## WHAT IS BEING ASKED:
Write out the listing verbatim. No pictures belong in it.

## PROVIDED MATERIAL:
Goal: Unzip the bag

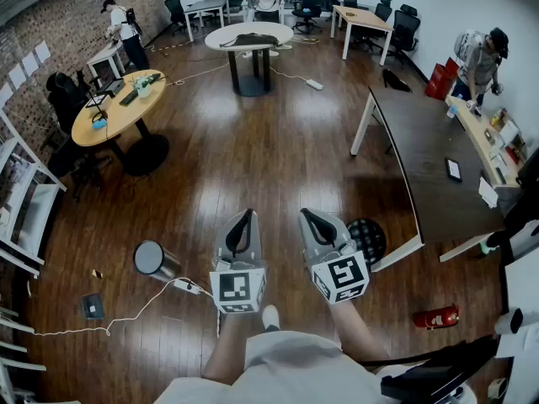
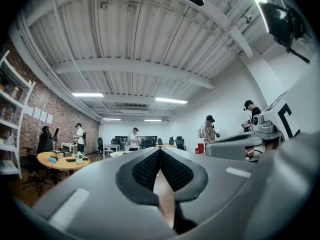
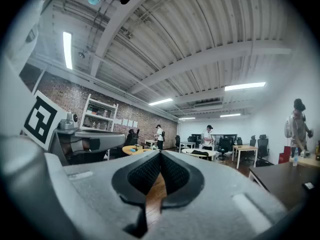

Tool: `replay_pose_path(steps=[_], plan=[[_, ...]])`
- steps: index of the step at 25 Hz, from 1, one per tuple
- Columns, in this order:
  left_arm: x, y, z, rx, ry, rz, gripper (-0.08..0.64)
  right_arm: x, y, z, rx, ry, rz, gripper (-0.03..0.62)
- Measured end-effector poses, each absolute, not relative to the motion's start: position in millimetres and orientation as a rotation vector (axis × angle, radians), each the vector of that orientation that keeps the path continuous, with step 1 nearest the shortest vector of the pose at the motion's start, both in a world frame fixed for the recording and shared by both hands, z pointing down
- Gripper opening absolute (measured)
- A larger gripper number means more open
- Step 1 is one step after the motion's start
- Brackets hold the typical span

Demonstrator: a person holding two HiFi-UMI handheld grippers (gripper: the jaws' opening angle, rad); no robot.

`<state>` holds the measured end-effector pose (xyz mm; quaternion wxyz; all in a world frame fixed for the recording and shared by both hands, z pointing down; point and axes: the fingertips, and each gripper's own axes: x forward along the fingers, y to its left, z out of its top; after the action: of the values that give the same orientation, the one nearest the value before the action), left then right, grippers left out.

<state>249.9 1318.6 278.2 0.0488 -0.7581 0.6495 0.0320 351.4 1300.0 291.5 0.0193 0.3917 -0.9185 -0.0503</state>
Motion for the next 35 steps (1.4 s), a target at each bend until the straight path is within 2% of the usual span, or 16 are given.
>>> replay_pose_path(steps=[6, 12, 21, 28, 35], plan=[[188, 1237, 286, -2.365, 2.011, 0.103, 0.017, 291, 1226, 299, 1.169, -2.861, -0.166, -0.011], [165, 1174, 309, -2.363, 2.053, 0.04, 0.015, 265, 1156, 314, 1.13, -2.84, -0.142, -0.011], [122, 994, 312, -2.349, 2.064, -0.039, 0.015, 224, 966, 314, 1.171, -2.871, -0.067, -0.011], [128, 851, 276, -2.278, 2.102, -0.009, 0.015, 233, 820, 272, 1.275, -2.877, -0.123, -0.011], [107, 763, 288, -2.185, 2.225, -0.054, 0.015, 234, 714, 296, 1.439, -2.746, -0.072, -0.011]])
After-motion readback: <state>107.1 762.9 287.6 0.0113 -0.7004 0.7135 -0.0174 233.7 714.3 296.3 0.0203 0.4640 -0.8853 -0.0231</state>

## SOLUTION TO THE PROBLEM:
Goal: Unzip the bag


Tool: `replay_pose_path(steps=[_], plan=[[_, ...]])`
- steps: index of the step at 25 Hz, from 1, one per tuple
- Columns, in this order:
  left_arm: x, y, z, rx, ry, rz, gripper (-0.08..0.64)
  right_arm: x, y, z, rx, ry, rz, gripper (-0.03..0.62)
- Measured end-effector poses, each absolute, not relative to the motion's start: position in millimetres and orientation as a rotation vector (axis × angle, radians), each the vector of that orientation that keeps the path continuous, with step 1 nearest the shortest vector of the pose at the motion's start, both in a world frame fixed for the recording and shared by both hands, z pointing down
- Gripper opening absolute (measured)
- A larger gripper number means more open
- Step 1 is one step after the motion's start
- Brackets hold the typical span

Demonstrator: a person holding two HiFi-UMI handheld grippers (gripper: the jaws' opening angle, rad); no robot.

`<state>` holds the measured end-effector pose (xyz mm; quaternion wxyz; all in a world frame fixed for the recording and shared by both hands, z pointing down; point and axes: the fingertips, and each gripper's own axes: x forward along the fingers, y to its left, z out of its top; after the action: of the values that give the same orientation, the one nearest the value before the action), left then right, grippers left out.

<state>249.9 1318.6 278.2 0.0488 -0.7581 0.6495 0.0320 351.4 1300.0 291.5 0.0193 0.3917 -0.9185 -0.0503</state>
Motion for the next 35 steps (1.4 s), a target at each bend until the straight path is within 2% of the usual span, or 16 are given.
>>> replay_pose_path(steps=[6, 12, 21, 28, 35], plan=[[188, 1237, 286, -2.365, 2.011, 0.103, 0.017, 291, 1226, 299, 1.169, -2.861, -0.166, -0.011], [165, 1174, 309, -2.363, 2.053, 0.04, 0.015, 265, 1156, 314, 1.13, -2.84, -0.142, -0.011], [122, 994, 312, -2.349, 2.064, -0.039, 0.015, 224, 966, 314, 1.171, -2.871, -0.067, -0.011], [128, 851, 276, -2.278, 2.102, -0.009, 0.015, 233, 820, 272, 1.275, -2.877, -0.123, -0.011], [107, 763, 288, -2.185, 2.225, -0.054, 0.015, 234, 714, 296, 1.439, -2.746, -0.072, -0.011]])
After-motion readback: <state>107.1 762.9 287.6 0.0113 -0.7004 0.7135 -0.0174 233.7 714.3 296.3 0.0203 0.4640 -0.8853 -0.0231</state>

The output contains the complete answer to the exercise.